**What is being asked**
Answer with a bare number: the count of lines in the data below that contain the word "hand".
(Beginning of Source records)
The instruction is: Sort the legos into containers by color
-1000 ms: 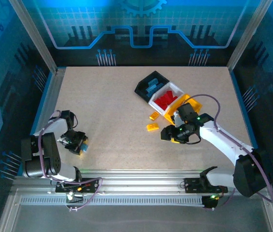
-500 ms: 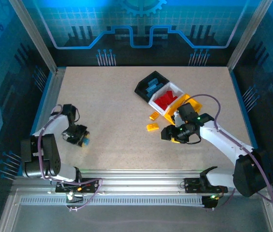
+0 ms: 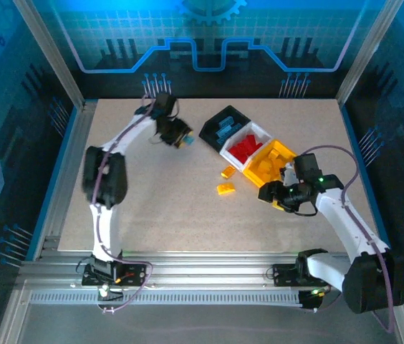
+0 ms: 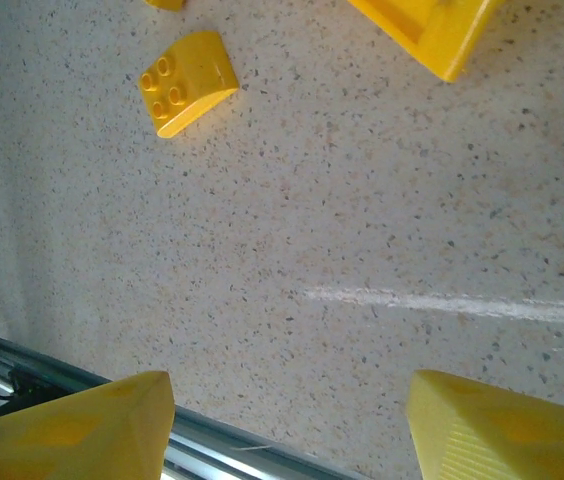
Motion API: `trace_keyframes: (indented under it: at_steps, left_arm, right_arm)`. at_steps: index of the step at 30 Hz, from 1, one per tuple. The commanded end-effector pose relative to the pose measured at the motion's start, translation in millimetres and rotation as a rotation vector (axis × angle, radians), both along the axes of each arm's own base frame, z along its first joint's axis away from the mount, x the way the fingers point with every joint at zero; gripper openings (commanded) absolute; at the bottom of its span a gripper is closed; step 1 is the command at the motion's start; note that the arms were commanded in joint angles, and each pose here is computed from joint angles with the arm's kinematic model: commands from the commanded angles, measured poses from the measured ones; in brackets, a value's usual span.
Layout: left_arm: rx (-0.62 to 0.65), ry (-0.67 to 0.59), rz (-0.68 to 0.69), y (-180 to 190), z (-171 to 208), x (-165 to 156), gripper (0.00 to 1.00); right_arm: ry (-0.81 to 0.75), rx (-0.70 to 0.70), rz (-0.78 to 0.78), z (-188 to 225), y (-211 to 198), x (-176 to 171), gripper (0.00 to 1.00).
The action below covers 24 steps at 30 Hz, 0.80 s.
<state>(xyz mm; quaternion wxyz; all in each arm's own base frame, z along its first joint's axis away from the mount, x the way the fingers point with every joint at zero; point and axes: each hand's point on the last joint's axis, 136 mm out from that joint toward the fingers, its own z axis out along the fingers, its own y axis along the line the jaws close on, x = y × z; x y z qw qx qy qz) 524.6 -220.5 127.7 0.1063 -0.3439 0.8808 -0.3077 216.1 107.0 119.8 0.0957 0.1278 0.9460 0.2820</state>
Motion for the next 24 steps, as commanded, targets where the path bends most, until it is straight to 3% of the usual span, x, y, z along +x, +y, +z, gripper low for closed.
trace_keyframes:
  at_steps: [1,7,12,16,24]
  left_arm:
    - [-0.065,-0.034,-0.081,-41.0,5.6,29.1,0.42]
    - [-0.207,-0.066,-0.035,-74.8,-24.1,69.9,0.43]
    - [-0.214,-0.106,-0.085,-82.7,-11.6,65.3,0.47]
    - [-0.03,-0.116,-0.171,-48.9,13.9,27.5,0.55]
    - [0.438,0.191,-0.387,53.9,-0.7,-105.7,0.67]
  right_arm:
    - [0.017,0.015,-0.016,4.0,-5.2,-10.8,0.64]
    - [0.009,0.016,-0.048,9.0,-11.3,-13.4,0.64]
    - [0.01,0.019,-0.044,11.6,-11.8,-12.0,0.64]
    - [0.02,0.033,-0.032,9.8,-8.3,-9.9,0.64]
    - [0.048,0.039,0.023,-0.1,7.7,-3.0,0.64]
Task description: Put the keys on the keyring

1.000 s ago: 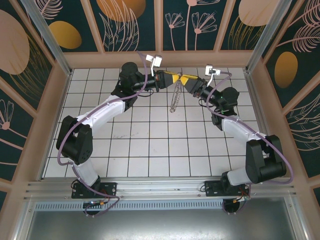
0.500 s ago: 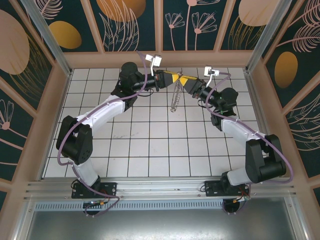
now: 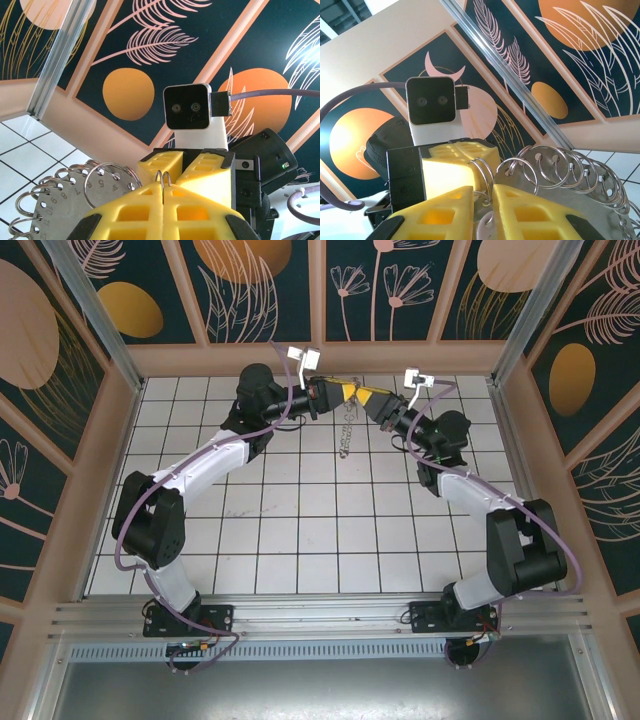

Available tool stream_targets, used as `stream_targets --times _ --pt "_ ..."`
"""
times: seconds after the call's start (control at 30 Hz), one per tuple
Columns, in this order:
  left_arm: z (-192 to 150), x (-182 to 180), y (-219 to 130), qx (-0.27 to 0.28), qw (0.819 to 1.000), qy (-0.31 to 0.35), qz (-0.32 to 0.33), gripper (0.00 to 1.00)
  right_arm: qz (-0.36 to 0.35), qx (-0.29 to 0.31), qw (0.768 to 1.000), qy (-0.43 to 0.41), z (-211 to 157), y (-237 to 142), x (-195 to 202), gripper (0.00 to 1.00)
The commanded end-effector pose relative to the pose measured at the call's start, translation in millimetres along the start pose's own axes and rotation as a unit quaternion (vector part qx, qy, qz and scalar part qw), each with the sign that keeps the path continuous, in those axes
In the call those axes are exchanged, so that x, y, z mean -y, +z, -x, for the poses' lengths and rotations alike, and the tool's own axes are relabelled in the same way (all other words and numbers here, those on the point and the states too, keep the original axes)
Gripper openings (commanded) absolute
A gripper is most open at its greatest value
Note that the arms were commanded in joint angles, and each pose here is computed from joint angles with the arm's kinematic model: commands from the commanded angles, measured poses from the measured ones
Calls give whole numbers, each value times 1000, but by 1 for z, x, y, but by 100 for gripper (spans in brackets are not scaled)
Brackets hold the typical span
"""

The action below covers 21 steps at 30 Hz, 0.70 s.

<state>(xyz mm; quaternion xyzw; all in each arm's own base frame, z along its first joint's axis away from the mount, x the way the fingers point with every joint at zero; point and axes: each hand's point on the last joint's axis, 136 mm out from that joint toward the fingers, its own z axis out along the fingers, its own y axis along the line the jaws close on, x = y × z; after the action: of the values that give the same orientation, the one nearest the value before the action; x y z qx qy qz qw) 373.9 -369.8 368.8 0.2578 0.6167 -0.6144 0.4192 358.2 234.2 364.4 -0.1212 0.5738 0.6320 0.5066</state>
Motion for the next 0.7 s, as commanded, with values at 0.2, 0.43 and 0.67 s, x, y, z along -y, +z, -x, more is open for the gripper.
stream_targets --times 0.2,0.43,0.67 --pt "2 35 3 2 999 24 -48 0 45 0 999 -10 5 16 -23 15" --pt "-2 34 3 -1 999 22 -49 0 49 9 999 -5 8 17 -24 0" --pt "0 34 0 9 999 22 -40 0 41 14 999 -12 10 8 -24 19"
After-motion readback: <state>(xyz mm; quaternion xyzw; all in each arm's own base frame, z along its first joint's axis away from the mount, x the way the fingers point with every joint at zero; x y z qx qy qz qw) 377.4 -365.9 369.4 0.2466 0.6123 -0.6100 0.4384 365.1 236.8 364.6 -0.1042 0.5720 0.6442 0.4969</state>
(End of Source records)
**Output of the task**
2